### WORK REQUEST
Report how many lines in the listing below include the word "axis". Write nothing besides the number.

BEGIN INFORMATION SUPPLIED

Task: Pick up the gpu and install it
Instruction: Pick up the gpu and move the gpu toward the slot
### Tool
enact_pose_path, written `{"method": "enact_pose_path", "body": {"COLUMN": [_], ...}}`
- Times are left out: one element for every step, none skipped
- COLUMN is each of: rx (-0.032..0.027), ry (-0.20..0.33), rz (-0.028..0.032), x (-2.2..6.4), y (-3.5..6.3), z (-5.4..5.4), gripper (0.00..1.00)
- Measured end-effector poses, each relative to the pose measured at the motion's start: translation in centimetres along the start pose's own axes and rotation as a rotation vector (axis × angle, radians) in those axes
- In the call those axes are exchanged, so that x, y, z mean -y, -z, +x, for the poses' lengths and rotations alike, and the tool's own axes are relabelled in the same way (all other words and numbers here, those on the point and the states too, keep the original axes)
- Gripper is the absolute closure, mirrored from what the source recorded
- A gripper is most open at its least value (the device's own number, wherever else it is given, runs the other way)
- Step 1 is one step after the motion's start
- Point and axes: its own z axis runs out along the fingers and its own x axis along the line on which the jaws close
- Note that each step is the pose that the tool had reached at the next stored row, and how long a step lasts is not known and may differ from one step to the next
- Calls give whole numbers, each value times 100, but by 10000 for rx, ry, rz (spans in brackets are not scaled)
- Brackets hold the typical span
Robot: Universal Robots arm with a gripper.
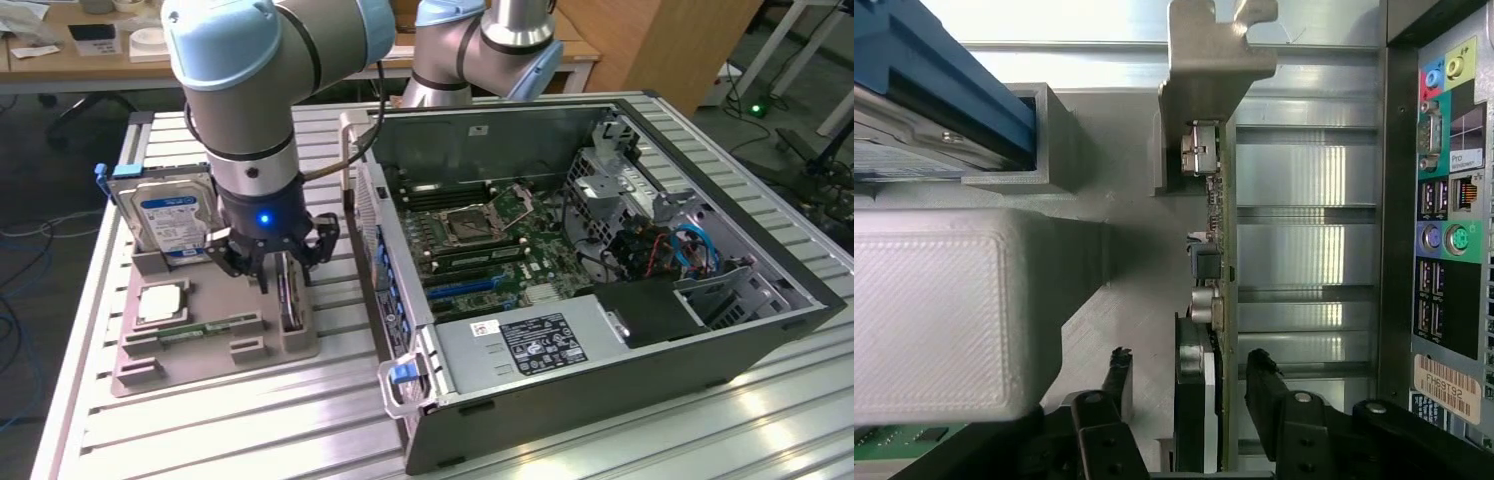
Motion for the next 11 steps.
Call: {"method": "enact_pose_path", "body": {"rx": [0, 0, 0, 0, 0, 0, 0, 0, 0, 0, 0], "ry": [0, 0, 0, 0, -1, 0, 0, 0, 0, 0, -1], "rz": [-1, -1, 0, 0, -1, -1, 0, 0, 0, 0, 0], "x": [0, 0, 0, 0, 0, 0, 0, 0, 0, 0, 0], "y": [0, 0, 0, 0, 0, 0, 0, 0, 0, 0, 0], "z": [0, 0, 0, 0, 0, 0, 0, 0, 0, 0, 0], "gripper": [49, 49, 49, 55, 55, 61, 61, 61, 61, 61, 61]}}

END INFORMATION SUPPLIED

### EXERCISE SOLUTION
2